Employers! You no longer need to hold your breath hoping you are “doing it right” regarding same sex marriage equality laws. On October 23, 2015, the question of how employers and other entities must handle the definition of marriage for IRS tax purposes was answered in the IRS proposed rule regarding implementation of the Windsor and Obergefell v. Hodges based laws for same sex marriage.
In addition, it clarifies treatment of domestic partnerships and civil unions for IRS tax purposes. This clarification reaches out and touches many other issues you face regarding civil unions, domestic partnerships and opposite sex relationships of same or similar nature. This is pretty exciting stuff! So, let’s break it all down.

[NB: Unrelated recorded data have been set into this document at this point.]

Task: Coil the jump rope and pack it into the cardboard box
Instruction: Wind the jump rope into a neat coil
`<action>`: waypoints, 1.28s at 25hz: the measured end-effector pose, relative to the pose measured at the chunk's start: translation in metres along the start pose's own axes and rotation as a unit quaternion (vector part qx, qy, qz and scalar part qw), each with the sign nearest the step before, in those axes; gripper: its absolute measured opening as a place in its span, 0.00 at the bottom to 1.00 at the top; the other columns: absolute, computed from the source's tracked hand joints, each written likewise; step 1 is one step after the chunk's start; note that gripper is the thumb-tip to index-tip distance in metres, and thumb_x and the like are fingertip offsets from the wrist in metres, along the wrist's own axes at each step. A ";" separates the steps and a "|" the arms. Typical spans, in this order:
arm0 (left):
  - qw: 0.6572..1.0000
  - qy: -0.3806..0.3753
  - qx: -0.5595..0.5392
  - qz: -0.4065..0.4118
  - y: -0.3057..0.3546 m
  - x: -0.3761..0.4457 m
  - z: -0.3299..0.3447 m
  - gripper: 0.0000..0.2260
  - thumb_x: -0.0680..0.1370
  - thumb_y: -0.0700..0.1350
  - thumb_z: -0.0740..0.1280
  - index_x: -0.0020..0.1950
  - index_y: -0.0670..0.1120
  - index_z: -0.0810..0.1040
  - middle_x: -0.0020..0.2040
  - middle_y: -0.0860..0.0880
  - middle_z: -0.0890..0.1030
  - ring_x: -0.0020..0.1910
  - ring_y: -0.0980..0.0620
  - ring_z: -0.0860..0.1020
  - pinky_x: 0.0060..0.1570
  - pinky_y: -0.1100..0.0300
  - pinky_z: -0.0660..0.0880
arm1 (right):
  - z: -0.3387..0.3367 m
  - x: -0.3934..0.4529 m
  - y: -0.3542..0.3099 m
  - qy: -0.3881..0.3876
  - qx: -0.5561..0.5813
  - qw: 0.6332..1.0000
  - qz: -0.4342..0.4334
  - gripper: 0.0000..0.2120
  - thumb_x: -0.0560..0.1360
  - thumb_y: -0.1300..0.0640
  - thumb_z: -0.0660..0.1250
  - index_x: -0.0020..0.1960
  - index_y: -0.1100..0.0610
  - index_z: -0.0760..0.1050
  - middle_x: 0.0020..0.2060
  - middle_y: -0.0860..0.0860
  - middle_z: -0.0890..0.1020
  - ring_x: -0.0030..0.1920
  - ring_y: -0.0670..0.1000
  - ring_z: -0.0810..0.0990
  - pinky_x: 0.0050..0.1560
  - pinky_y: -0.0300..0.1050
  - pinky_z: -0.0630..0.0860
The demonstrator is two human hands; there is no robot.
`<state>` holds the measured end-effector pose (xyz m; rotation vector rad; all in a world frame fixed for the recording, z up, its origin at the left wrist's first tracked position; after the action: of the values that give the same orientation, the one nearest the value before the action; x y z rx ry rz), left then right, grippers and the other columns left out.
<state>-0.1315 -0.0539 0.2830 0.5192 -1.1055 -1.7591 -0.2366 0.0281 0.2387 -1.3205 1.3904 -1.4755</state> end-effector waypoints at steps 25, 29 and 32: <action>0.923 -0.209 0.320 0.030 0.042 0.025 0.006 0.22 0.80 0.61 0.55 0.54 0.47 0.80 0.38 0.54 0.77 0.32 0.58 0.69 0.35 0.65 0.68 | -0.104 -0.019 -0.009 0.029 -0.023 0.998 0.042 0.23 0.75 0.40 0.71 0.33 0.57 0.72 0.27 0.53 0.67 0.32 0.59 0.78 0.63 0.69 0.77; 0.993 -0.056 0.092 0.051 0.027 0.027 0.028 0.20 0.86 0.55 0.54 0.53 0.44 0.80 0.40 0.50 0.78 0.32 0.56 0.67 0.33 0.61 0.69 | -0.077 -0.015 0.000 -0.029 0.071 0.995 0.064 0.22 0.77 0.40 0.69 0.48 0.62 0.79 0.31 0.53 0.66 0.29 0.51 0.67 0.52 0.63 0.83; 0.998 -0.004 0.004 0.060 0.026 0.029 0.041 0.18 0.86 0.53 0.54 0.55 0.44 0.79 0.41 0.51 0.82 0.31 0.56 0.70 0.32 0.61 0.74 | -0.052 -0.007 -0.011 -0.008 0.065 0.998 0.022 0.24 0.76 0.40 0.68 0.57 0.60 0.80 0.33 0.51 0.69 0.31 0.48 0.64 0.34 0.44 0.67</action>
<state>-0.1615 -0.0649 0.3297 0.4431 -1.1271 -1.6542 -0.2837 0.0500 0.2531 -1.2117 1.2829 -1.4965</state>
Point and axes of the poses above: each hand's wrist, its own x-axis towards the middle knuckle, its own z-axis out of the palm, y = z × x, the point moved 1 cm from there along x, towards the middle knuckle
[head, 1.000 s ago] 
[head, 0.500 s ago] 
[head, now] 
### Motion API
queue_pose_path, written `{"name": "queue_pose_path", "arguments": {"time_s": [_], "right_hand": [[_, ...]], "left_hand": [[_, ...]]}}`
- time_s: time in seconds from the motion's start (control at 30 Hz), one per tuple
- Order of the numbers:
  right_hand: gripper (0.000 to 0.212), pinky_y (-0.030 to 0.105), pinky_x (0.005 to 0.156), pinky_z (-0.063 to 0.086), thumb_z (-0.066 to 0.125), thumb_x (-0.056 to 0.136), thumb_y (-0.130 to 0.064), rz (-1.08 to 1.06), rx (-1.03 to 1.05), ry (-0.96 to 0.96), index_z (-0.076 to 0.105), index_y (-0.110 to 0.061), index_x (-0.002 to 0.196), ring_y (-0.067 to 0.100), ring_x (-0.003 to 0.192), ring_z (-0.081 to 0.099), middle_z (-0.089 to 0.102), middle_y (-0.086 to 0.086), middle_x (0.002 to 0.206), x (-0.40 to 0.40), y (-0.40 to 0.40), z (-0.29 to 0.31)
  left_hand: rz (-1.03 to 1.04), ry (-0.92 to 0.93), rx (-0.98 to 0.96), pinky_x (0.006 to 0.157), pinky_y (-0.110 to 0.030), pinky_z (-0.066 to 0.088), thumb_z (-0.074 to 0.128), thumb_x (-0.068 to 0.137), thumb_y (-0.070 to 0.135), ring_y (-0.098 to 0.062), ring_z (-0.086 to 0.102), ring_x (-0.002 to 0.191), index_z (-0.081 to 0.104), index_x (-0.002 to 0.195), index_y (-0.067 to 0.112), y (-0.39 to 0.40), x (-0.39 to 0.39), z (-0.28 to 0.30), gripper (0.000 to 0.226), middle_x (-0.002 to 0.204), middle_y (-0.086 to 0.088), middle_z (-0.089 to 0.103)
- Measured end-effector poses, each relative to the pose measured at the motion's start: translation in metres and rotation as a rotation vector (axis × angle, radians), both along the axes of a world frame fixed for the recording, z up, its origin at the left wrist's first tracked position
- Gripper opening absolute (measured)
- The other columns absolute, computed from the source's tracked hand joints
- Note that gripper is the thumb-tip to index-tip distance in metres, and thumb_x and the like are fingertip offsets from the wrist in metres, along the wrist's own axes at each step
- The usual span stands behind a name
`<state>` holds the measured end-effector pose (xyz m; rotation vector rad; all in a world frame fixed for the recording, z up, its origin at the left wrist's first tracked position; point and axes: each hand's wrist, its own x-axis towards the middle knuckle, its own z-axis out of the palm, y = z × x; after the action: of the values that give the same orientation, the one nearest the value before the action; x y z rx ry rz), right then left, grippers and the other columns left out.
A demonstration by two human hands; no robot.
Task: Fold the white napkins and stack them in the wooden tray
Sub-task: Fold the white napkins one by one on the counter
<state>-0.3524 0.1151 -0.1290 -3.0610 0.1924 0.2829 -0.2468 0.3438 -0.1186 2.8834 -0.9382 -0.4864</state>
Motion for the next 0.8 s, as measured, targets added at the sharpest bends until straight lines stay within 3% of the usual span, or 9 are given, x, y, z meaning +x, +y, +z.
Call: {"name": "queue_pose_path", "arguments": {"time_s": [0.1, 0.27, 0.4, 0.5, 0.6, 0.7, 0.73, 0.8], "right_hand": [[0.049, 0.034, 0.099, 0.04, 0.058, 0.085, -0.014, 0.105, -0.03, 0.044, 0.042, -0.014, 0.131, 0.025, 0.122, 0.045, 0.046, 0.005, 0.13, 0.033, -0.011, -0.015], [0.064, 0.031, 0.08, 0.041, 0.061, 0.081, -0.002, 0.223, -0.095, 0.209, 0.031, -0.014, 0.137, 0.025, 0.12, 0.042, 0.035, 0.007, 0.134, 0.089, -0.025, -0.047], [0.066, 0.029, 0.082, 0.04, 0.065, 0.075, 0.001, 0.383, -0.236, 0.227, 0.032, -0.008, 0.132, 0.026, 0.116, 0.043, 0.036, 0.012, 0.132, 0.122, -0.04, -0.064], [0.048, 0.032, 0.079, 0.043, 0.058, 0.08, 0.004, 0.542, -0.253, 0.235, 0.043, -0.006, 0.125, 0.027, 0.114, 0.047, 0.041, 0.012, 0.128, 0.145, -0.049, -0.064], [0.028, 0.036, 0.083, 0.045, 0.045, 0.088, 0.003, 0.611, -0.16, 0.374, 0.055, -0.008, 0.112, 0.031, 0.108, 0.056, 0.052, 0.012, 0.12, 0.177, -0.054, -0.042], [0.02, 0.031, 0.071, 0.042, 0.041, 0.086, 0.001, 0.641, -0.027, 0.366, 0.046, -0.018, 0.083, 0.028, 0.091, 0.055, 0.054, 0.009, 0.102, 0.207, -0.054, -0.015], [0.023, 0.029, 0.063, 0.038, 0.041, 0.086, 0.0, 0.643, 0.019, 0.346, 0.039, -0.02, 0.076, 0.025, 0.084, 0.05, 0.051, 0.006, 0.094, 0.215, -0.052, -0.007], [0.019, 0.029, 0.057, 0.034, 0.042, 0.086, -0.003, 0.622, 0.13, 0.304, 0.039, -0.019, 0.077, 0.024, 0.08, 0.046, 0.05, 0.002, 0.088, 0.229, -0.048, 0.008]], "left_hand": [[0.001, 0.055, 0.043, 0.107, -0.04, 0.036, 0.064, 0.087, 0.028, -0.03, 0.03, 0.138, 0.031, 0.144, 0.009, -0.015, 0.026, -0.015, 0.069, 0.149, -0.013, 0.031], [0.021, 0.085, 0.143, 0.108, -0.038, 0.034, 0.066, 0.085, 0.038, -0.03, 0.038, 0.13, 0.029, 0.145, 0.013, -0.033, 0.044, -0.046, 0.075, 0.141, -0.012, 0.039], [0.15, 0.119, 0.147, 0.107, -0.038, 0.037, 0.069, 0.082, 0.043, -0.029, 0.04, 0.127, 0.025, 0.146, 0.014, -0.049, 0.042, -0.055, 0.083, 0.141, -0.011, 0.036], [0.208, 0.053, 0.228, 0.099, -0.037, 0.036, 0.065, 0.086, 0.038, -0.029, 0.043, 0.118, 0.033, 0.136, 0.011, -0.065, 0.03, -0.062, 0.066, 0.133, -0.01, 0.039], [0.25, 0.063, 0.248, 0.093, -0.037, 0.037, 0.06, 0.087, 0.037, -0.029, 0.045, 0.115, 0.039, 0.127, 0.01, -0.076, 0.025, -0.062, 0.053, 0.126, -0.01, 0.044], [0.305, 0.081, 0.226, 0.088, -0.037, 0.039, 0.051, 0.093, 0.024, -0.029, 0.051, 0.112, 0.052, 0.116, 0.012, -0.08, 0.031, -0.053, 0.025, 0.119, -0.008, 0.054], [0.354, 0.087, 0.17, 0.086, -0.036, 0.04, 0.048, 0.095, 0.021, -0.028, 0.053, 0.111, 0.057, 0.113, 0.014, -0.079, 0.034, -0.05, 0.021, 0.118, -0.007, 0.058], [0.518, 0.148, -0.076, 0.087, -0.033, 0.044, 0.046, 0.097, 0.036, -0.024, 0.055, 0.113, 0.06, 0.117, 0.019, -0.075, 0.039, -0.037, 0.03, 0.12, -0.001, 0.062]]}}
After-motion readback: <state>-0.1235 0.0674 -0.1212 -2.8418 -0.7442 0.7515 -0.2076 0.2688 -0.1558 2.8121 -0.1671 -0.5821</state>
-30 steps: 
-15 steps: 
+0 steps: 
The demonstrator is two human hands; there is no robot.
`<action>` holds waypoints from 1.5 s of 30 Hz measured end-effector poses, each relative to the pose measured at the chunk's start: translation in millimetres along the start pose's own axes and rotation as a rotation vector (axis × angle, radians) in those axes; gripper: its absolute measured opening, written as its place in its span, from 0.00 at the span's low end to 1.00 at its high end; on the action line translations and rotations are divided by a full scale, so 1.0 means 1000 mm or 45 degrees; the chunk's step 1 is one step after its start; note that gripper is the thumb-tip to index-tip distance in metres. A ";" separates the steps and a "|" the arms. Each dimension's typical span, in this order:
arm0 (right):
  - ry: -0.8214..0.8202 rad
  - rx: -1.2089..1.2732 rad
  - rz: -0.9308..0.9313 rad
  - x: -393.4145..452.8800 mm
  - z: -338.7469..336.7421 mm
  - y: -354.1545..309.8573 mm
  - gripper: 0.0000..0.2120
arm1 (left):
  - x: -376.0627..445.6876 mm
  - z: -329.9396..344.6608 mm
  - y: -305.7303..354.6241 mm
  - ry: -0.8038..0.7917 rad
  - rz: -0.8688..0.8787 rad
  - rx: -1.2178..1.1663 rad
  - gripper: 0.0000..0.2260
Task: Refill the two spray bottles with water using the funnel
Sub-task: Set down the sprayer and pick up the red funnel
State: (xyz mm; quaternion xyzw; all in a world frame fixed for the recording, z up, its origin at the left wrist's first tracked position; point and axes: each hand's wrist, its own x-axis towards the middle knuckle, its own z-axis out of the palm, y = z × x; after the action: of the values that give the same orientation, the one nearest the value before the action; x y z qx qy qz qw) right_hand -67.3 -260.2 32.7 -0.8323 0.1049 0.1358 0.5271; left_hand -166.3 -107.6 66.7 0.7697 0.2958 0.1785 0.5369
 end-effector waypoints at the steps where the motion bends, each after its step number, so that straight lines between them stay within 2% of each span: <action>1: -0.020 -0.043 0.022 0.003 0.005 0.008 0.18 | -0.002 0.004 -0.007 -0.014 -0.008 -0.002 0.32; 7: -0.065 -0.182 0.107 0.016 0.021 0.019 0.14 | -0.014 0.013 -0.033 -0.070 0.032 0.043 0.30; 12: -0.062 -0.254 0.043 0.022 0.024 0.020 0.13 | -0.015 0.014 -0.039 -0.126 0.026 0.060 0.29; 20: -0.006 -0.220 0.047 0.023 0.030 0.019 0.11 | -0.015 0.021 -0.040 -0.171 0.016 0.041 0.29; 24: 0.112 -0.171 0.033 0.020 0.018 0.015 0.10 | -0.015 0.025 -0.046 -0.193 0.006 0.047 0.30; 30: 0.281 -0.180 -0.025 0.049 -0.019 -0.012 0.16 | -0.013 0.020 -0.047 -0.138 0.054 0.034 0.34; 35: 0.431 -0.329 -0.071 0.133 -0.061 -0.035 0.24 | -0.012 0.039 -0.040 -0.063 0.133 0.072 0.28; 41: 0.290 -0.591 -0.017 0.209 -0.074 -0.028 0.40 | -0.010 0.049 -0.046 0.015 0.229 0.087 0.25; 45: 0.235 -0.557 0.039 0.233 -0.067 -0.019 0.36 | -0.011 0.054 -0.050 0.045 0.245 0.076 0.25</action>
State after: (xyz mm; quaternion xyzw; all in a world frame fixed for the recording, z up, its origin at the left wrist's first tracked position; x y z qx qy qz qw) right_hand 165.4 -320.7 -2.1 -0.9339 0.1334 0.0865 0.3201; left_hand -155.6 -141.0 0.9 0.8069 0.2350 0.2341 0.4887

- The IRS announced proposed regulations providing that a marriage of two individuals, whether of the same sex or the opposite sex, will be recognized for federal tax purposes if that marriage is recognized by any state, possession or territory of the United States.
- The proposed regulations would also interpret the terms “husband” and “wife” to include same-sex spouses as well as opposite-sex spouses.
“The proposed regulations confirm that terms in the federal tax code relating to marriage should be interpreted to include same-sex spouses as well as opposite-sex spouses, ensuring that all are treated equally under the law,” said Secretary Lew. The proposed regulations apply to all federal tax provisions where marriage is a factor, including:
- Filing status
- Claiming personal and dependency exemptions
- Taking the standard deduction
- Employee benefits (specifically same sex marriage benefits)
- Contributing to an IRA
- Claiming the earned income tax credit or child tax credit
But, wait… there’s more!
The proposed regulations will not treat registered domestic partnerships, civil unions, or similar relationships not denominated as marriage under state law as marriage for federal tax purposes. These clarifications serve to clear the confusion surrounding administration of same sex marriage employee benefits along-side their opposite sex co-workers.
The Bottom Line
Under these clarifications, employers are better equipped to appropriately classify the marital status of workers for all sorts of various issues that come up in human resources, benefits and payroll departments regarding employee benefits, taxes and most policies in general. Married is married. Civil unions and domestic partnerships are not marriages. Same-sex and opposite-sex couples are to be treated equally.
- Some opposite-sex couples may choose to enter into civil unions or domestic partnerships for various reasons. They are to be treated as single for IRS purposes.
- When same-sex couples decide not to legally marry and choose to continue in civil unions or domestic partnerships, they are also single.
This is the clarification many employers have needed in order to proceed with the revision of many policies and procedures regarding married and unmarried employees. The comment period for this proposed rule ends on December 7, 2015, and the final rule is anticipated to be released in early 2016.
Your article answers several questions that so many have been afraid to ask. Thank you!